Most overhangs suffer from the natural direction of air flow, cold air pushing in the lower areas and forcing the warm air up and away from where you want it. Making sure that area is perfectly air sealed from the outside, along with super insulation, will help. If the basement area is heated that can help, but different approaches depending upon who you read.

Bud


----------



## Swizzle1! (Oct 5, 2017)

Ok , I stand corrected... apparently our rafters are 2x12 ... still too small for standard R38 but will the r38c for cathedral ceilings work ??


----------



## Bud9051 (Nov 11, 2015)

The nominal depth of a 2x12 is 11.25". Allowing 1.5" for ventilation, I prefer 2", leaves you with 9.75" of insulation. Even with a high density fiberglass insulation that doesn't make the r-38. If they reduce the vent gap to 1" and find an r-38 high density material they get very close. But you said the insulation there was r-30. not sure what they intend to do with that.

One option might be a layer of 5.5" r-23 Roxul plus a second layer of 3.5" r-15 Roxul. That total would be 9" allowing room for the baffles and good air space.

Bud


----------



## Swizzle1! (Oct 5, 2017)

http://www2.owenscorning.com/litera... (for 2x12 Cathedral Ceilings) Data Sheet.pdf

what about this???


----------



## Bud9051 (Nov 11, 2015)

The R-38C they offer seems to be intended specifically for 2x12 rafters. It would definitely be better than the R-30 you said they have on site, maybe that is intended for elsewhere. The only aspect I don't care for would be omitting the baffles or chutes and I like them larger than 1" and so do the experts. Citations available. Their 10 1/4" batt is 1" less than the 11 1/4" depth you have and requires the ventilation to flow directly above the fiberglass insulation.
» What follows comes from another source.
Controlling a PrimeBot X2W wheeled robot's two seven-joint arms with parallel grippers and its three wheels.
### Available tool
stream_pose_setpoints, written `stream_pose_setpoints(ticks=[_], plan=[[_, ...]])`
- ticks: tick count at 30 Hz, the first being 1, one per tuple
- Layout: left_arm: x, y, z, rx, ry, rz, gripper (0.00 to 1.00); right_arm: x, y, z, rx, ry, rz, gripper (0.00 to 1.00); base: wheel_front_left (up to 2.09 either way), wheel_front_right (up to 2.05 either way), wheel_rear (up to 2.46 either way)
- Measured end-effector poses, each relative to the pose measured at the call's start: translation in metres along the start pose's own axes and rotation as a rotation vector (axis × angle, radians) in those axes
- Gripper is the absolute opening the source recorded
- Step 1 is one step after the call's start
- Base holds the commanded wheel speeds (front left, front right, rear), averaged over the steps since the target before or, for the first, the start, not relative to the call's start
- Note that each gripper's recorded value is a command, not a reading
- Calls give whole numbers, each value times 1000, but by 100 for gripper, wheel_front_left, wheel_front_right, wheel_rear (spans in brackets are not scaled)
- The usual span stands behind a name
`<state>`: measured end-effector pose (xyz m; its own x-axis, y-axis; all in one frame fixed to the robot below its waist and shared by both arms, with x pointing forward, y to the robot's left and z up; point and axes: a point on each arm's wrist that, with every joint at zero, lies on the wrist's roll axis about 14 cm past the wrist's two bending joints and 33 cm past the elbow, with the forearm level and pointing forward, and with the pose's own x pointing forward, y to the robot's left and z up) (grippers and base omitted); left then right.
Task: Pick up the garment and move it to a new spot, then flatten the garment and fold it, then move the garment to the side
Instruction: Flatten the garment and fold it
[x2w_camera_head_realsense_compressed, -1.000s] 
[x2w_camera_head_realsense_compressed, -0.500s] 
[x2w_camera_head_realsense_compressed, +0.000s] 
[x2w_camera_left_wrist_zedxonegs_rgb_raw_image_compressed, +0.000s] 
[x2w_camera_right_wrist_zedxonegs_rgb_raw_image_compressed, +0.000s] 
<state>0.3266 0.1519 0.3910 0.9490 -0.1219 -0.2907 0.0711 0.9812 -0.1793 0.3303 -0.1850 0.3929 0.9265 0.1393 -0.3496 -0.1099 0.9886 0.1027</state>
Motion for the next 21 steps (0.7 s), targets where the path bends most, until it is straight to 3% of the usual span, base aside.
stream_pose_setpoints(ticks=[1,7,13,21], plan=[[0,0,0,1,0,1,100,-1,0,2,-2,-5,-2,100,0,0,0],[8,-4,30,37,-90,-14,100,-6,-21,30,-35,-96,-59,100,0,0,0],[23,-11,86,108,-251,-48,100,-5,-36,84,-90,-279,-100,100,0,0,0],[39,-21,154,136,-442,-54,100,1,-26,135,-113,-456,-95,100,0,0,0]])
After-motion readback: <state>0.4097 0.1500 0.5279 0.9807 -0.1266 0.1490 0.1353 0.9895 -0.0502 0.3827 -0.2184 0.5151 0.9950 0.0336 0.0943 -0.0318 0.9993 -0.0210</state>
In reality the colder air will filter down through the insulation reducing its performance, thus some sort of chute is desired along with protection at the bottom to keep incoming air off of the end of the insulation. Here is one specifically listed for cathedral use:
http://www.bestmaterials.com/detail...MIj_ODuoCD2QIVFLjACh3h1QWiEAQYASABEgK3YvD_BwE

Should be available at other locations.

Bud


----------



## Swizzle1! (Oct 5, 2017)

Well, I spoke with said builder, and learned his plan ( as advised by Insulating company)
they are suggesting to use R30 for ceiling as the R38 wont fit in rafters with baffle. 
I inquired about the R38C which is intended for cathedral with 2 x 12 and he still thinks there will be a vent spacing issue, but is going to check with the insulation company, he did say foam will cost more ... but that doesn't tell me much of anything , 
This is leaving the brunt of this on me, I will NEED to figure this out myself it seems and request they do what I want as opposed to what they *think*, I told him I'm not interested in getting "by" any code ..I live here and want it done the BEST way possible, I am convince of a couple things here,
1) builder is inexperienced AND has issues in personal life so not as dialed in as needed.
2) Insulation company are idiots... if they suggested the R30 ..when code is R38
So I' m now re reading and scouring the internet trying to find the solution to present to them to be sure our insulation is done well.
It sure does suck having ZERO faith in someone in charge of your dream.
so that's all for now
any insulating company want to give me the recipe???


----------



## Bud9051 (Nov 11, 2015)

First, it shouldn't be just you. Being a new addition there should be a permit that was pulled and typically associated with permits are inspections. Assuming yes, then locate that inspector or department and ask them what they need to see to pass inspection.

Second, you have a set of plans calling for r-38 and I assume that was what the contractor bid on and agreed to and I assume the insulation contractor looked at the same plans. Both of them are in this business as professionals and should have been planning on r-38.

The Owens Corning insulation you linked: http://www2.owenscorning.com/litera... (for 2x12 Cathedral Ceilings) Data Sheet.pdf

Looks like exactly what you need. It is a high density product designed to provide more r-value in less space. 10¼", R-38C EcoTouch ®Insulation Batts. It should have baffles all the way to the upper vent area to be sure it does not infringe on the vent space or suffer from "wind washing" at the lower end as air comes in. All standard practices they just need to get onboard.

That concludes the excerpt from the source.